- **What the exercise asks**:
Would you return exactly the lines below from the line with "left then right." through the line with "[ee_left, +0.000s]", both included, and nothing else, leaving out the pictures?

[Data excerpts]
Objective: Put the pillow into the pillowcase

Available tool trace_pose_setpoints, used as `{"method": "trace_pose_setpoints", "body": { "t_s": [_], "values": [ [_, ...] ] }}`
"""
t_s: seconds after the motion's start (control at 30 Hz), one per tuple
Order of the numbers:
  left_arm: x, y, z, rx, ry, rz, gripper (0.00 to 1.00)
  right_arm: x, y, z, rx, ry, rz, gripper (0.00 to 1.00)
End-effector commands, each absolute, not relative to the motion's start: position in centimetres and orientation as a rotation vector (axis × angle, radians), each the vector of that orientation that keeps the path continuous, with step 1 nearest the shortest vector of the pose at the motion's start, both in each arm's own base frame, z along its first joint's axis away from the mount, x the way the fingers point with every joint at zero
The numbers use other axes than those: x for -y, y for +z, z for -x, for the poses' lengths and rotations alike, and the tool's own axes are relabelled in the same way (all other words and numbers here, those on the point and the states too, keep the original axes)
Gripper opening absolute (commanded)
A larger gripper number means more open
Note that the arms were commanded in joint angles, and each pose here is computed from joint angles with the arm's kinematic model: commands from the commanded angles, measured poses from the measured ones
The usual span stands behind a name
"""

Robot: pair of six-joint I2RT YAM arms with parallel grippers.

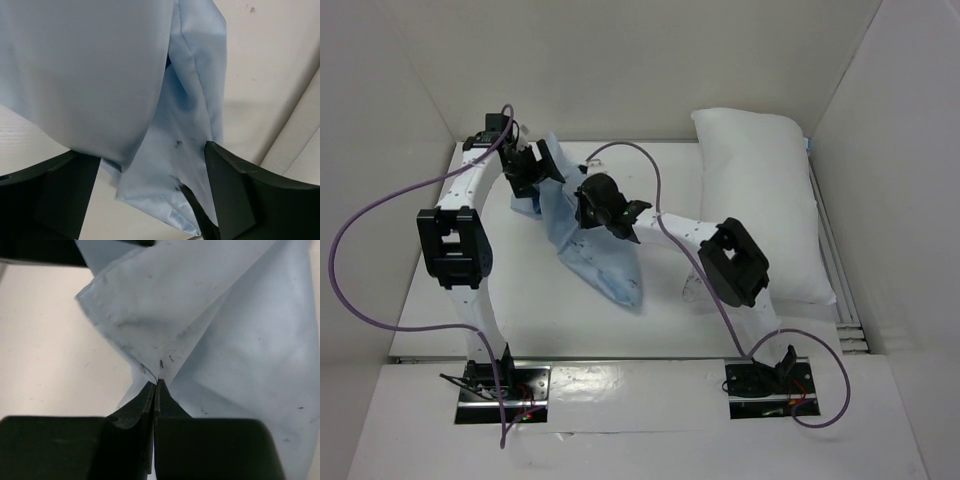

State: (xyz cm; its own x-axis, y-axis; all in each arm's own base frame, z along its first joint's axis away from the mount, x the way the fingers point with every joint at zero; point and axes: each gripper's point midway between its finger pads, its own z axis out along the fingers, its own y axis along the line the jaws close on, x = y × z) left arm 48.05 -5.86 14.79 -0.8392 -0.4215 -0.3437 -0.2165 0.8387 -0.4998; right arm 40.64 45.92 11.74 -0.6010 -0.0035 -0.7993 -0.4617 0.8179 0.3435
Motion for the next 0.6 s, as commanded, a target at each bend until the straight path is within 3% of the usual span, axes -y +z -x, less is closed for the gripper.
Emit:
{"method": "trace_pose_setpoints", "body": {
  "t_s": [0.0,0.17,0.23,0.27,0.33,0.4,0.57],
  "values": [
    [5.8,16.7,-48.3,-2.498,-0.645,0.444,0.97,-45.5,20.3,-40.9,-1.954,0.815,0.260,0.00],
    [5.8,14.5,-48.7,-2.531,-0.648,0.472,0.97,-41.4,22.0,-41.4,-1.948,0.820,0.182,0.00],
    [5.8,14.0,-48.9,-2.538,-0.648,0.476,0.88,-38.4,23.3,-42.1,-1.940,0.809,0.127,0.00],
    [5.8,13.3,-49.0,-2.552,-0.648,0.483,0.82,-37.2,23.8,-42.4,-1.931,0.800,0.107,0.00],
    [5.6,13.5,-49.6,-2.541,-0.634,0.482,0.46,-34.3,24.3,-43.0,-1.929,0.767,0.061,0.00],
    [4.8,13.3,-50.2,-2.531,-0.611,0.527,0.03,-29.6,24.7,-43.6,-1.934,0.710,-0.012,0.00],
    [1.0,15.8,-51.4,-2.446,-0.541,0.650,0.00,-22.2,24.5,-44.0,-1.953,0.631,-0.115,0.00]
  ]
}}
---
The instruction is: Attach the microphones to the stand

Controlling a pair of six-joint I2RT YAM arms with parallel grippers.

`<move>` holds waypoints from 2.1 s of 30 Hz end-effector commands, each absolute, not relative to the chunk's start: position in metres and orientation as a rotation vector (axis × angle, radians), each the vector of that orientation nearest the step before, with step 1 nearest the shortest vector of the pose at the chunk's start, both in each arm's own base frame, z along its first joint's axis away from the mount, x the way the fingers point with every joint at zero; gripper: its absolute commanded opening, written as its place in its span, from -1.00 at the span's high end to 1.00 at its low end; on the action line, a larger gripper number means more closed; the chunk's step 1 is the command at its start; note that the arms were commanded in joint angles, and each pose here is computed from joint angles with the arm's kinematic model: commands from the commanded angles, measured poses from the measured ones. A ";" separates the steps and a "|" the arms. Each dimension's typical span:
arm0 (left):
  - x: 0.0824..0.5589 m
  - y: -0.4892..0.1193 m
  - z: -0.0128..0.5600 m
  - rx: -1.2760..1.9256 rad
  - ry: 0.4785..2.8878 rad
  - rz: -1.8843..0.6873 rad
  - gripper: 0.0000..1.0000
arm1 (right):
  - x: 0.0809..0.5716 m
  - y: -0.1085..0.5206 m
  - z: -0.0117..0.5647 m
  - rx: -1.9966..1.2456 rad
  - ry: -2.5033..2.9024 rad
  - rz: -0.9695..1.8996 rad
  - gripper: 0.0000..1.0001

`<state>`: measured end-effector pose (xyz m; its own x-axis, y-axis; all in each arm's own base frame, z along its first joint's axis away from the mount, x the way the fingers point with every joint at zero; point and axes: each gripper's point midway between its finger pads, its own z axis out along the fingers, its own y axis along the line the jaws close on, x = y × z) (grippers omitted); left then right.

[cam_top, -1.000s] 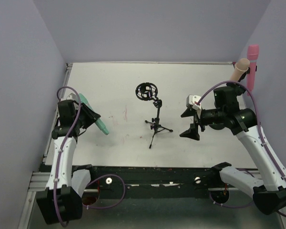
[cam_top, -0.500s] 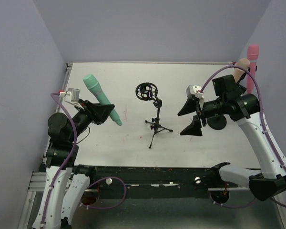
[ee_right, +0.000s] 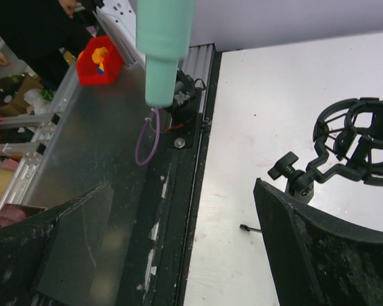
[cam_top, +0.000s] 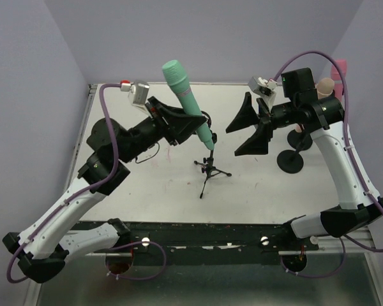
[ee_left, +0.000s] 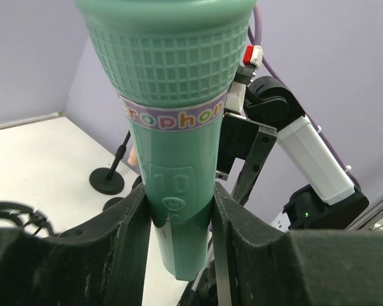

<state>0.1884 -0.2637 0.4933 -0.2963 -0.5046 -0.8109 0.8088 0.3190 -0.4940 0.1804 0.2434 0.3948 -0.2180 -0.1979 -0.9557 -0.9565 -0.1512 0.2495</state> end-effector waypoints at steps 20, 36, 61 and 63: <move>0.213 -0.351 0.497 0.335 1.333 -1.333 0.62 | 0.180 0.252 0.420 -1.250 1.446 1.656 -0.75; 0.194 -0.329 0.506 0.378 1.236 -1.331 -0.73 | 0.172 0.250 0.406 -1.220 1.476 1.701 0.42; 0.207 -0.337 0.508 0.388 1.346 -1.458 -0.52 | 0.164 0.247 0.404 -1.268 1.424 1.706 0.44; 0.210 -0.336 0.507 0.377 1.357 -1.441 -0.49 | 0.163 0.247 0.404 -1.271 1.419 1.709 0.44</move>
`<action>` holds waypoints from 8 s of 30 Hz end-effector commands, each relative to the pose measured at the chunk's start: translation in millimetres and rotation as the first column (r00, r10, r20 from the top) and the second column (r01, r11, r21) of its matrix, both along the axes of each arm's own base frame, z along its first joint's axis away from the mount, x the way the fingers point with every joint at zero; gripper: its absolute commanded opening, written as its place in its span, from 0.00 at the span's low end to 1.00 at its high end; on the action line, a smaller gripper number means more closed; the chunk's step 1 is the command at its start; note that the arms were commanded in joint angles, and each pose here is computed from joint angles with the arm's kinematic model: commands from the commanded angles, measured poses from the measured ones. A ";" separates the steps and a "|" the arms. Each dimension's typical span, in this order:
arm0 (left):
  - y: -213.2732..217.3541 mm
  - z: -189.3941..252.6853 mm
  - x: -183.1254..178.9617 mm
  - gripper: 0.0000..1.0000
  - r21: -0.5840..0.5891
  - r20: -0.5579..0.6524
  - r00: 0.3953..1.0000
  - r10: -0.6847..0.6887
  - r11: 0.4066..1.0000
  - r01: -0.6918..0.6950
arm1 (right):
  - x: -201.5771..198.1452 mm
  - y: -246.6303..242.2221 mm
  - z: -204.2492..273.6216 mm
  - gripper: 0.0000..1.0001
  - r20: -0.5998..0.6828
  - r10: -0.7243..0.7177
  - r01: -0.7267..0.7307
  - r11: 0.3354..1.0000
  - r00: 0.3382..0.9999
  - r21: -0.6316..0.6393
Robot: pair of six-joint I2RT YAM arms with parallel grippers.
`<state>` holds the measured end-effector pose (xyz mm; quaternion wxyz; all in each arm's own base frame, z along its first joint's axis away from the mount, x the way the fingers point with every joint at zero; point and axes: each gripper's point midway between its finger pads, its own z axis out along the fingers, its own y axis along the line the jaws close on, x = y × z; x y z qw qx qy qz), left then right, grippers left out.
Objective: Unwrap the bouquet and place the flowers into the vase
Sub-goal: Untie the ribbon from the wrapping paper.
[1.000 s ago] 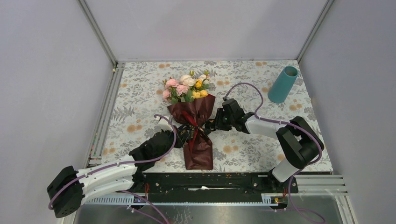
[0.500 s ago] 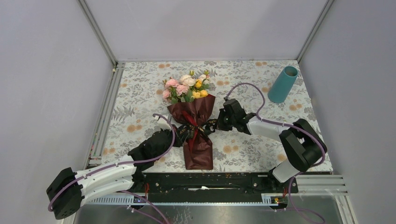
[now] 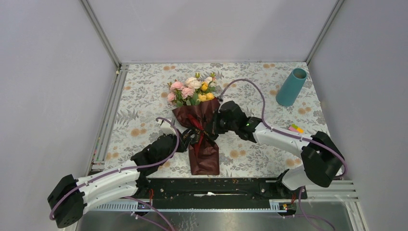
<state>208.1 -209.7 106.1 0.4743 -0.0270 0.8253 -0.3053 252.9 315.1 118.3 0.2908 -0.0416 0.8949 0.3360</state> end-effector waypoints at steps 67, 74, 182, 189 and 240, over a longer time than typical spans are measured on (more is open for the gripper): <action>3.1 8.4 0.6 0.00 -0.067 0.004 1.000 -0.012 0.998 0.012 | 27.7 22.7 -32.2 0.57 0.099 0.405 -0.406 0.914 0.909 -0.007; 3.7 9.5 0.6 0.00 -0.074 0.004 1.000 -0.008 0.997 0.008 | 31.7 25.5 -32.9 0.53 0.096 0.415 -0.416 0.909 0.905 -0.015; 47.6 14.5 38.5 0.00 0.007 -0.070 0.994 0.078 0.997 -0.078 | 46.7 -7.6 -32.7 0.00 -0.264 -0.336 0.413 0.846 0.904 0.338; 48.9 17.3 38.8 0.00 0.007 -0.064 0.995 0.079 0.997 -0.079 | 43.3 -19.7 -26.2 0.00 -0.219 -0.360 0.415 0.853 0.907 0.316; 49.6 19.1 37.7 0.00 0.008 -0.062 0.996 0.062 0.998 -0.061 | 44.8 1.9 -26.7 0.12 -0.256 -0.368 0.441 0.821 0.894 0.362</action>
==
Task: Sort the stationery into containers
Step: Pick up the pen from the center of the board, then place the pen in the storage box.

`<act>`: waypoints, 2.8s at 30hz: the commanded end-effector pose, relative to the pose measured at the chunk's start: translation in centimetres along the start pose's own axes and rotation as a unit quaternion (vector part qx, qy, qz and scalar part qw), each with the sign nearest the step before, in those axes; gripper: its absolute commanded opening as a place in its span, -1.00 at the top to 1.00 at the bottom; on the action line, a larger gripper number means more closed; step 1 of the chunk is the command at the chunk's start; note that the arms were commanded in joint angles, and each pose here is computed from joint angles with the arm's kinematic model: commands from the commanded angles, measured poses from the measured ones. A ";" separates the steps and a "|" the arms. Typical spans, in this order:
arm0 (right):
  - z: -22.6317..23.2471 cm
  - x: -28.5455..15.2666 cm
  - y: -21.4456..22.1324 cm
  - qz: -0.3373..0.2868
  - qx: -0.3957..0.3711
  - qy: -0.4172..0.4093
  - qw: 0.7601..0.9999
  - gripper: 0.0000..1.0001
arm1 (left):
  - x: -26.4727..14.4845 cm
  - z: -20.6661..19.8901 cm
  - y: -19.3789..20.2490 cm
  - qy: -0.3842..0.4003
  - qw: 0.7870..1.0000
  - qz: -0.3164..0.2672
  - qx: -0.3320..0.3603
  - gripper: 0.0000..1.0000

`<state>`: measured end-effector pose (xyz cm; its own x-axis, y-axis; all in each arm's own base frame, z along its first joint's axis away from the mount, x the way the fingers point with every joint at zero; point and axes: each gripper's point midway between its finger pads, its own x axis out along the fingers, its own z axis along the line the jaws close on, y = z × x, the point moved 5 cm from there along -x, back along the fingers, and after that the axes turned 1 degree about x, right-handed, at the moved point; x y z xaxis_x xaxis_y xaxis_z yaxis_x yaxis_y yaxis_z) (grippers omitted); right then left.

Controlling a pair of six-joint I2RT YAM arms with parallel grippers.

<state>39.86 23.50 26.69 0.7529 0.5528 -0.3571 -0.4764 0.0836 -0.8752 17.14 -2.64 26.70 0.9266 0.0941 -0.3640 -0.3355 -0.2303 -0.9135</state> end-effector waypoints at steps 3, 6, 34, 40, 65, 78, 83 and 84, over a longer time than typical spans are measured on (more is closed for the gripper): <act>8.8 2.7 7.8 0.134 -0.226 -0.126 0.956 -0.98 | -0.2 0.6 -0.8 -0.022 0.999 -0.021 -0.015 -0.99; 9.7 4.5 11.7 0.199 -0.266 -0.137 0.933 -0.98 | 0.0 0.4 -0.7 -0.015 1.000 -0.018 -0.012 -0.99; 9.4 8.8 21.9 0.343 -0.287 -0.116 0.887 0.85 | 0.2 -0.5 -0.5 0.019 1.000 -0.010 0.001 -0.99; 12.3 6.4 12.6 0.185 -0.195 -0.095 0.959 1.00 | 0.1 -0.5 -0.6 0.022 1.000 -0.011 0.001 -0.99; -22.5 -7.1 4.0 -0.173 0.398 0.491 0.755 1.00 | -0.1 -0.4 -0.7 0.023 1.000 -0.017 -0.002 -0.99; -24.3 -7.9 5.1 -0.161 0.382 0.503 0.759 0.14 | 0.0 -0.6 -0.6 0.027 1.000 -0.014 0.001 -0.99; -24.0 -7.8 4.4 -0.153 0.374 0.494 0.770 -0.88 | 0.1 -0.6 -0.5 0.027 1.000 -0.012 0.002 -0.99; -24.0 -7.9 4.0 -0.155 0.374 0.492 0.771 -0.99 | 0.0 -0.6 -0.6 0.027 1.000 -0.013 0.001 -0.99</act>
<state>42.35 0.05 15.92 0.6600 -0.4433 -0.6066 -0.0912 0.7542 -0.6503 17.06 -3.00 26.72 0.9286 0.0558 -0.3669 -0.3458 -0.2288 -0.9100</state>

- **Response area**:
`<state>`: measured end-effector pose (xyz m; its own x-axis, y-axis; all in each arm's own base frame, z along its first joint's axis away from the mount, x the way the fingers point with every joint at zero; point and axes: each gripper's point midway between its finger pads, its own z axis out along the fingers, its own y axis along the line the jaws close on, x = y × z) (grippers omitted); left then right.

[cam_top, -1.000s] 
[cam_top, -0.500s] 
[ee_right, +0.000s] 
[cam_top, +0.000s] 
[ee_left, +0.000s] 

What this exercise required is now done.